The most recent meta-analysis revealed no disparity in survival between comparable cases treated with vesicoamniotic shunts compared to conservative management at 6, 12, or 24 months. Additionally, there was no variance in postnatal renal function, although perinatal survival was superior in the surgically-treated group.[64] (A1)

Antenatal intervention carries substantial risks and should be reserved for clinical trials and specialized centers with expertise in such intricate and risky procedures. A potential candidate might be a fetus diagnosed with significant posterior urethral valves accompanied by severe oligohydramnios in the mid-trimester, exhibiting good renal function and a normal karyotype. 

Further, well-designed studies are necessary to determine the appropriate role of antenatal surgery in cases of severe posterior urethral valves, identify the optimal indications for such procedures, and determine which surgical approach yields the most favorable outcomes.[14][64] These studies should encompass long-term follow-up to assess survival rates, renal function, and quality of life outcomes.(A1)

Postnatal Intervention

The treatment approach should be tailored to address immediate concerns such as electrolyte imbalances, hydration status, and respiratory support. A multidisciplinary team, including neonatologists, urologists, and nephrologists, should collaborate to ensure comprehensive care. Once stabilized, definitive management options, such as surgical intervention to address the posterior urethral valves, should be carefully considered based on the neonate's clinical status and the severity of the condition.

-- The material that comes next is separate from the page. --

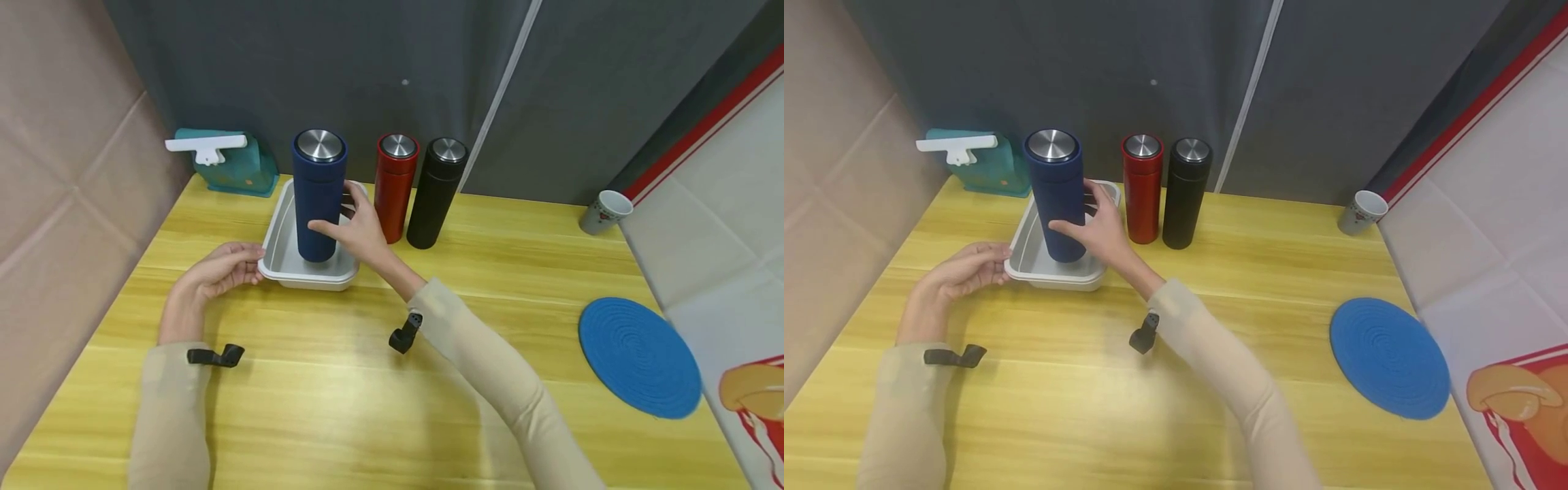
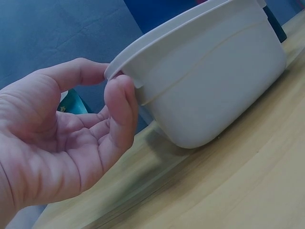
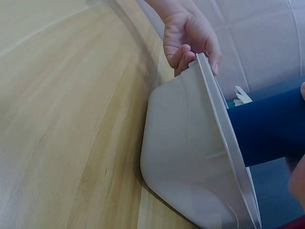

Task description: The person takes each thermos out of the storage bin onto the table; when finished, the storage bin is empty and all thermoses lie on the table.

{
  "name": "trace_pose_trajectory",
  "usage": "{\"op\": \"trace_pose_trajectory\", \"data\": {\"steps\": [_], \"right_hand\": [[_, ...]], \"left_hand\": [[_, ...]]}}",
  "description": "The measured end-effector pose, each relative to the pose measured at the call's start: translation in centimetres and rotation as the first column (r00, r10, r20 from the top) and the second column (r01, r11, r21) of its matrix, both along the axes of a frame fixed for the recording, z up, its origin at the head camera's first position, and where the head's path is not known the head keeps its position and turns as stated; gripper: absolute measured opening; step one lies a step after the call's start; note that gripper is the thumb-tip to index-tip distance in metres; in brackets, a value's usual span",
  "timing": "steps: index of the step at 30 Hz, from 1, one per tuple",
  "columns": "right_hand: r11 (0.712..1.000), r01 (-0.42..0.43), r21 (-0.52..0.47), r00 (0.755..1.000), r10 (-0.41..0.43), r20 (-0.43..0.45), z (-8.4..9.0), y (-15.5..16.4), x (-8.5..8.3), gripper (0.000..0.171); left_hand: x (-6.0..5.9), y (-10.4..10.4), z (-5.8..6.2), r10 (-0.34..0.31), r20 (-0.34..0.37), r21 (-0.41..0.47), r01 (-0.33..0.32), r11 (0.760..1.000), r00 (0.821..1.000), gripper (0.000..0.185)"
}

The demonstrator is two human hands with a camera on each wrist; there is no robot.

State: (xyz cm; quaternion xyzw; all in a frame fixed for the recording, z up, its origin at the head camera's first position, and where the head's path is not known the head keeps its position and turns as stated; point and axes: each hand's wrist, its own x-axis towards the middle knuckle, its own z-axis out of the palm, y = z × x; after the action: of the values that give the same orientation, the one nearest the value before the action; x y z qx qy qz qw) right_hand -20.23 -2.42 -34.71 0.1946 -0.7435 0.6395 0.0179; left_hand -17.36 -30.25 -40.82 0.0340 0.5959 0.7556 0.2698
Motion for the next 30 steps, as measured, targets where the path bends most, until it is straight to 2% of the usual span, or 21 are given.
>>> {"op": "trace_pose_trajectory", "data": {"steps": [8,19,30], "right_hand": [[0.999,-0.025,-0.044,0.996,0.021,-0.090,0.6,0.7,0.5,0.072],[0.993,-0.018,-0.119,0.992,0.003,-0.123,1.7,2.9,0.9,0.069],[0.996,0.012,-0.089,0.985,-0.028,-0.172,3.0,4.9,1.2,0.064]], "left_hand": [[-0.1,-0.1,-0.1,-0.007,-0.010,-0.020,0.007,1.000,1.000,0.020],[0.0,-0.4,0.0,-0.011,-0.018,-0.009,0.011,1.000,1.000,0.021],[0.6,-0.9,0.4,0.010,-0.013,-0.002,-0.010,1.000,1.000,0.021]]}}
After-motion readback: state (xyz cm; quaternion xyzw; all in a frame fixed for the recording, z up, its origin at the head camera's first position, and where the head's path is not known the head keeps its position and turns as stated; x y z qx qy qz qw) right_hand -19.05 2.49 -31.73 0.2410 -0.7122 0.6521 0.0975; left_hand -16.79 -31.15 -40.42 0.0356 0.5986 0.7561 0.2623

In the event of acute retention or inability to pass urine, the bladder will likely require drainage.[14] The choice of catheter or soft feeding tube size depends on the neonate's age and size (5 or 8 French is often used in neonates), with smaller sizes typically preferred for neonates to minimize discomfort and the risk of urethral trauma.(B3)

In challenging cases of catheterization due to coiling, utilizing ultrasonic or fluoroscopic guidance can enhance accuracy and reduce complications. If standard catheterization methods fail, alternative options such as suprapubic tube insertion, vesicostomy creation, or other advanced techniques may be necessary to ensure prompt urinary drainage and prevent further urinary tract injury, preserving renal function.[14](B3)

The catheter may be left in place for up to 4 weeks. If the urethra remains dilated, cystoscopic intervention may be considered;[14] otherwise, a vesicostomy can serve as an alternative for urinary diversion. A vesicostomy is preferred if catheterization fails in neonates with posterior urethral valves and urinary retention, as long-term outcomes between the 2 approaches are comparable.[14][65][66](B3)

Postobstructive diuresis: Characterized by polyuria, may occur immediately following bladder drainage in many newborns with posterior urethral valves.[14][67][68][69] This condition is defined as urinary output exceeding 6 mL/Kg/hour during the first 24 hours after birth.[68] (B2)

Risk factors for postobstructive diuresis in newborns with posterior urethral valves include prematurity, oligohydramnios, and elevated creatinine levels.[68] Consequently, careful fluid and electrolyte monitoring and appropriate replacement are essential until the period of polyuria subsides.[14] Some patients may also exhibit type 4 renal tubular acidosis, necessitating bicarbonate therapy for management.[70][71][72][73](B2)

The timing of definitive corrective surgery for posterior urethral valves is determined by various factors, including the patient's overall health, the severity of the condition, urethra size, and anesthesia considerations. Typically, surgery is conducted at the earliest feasible time. In the interim, bladder drainage via catheter or vesicostomy is used to preserve bladder and kidney function until the definitive procedure can be safely undertaken.

Cystoscopic ablation: Presently the preferred initial definitive treatment for posterior urethral valves.[18][21][74] This procedure typically resolves the obstruction; however, approximately a third of cases may experience vesicoureteral reflux.[75] (B2)

Cystoscopy is a definitive diagnostic tool, enabling direct visualization of the obstructing membranes and confirming the diagnosis.[14] Simultaneously treating the obstruction during cystoscopy is considered a reasonable, safe, and efficient approach, yielding favorable outcomes. This method is generally recommended when technically feasible.[18][21][74](B2)

Initiating cystoscopic ablative therapy early to address the obstructing valves minimizes potential urethral trauma by eliminating the need for additional procedures. Additionally, this approach aids in preserving bladder function.[66][76][77] 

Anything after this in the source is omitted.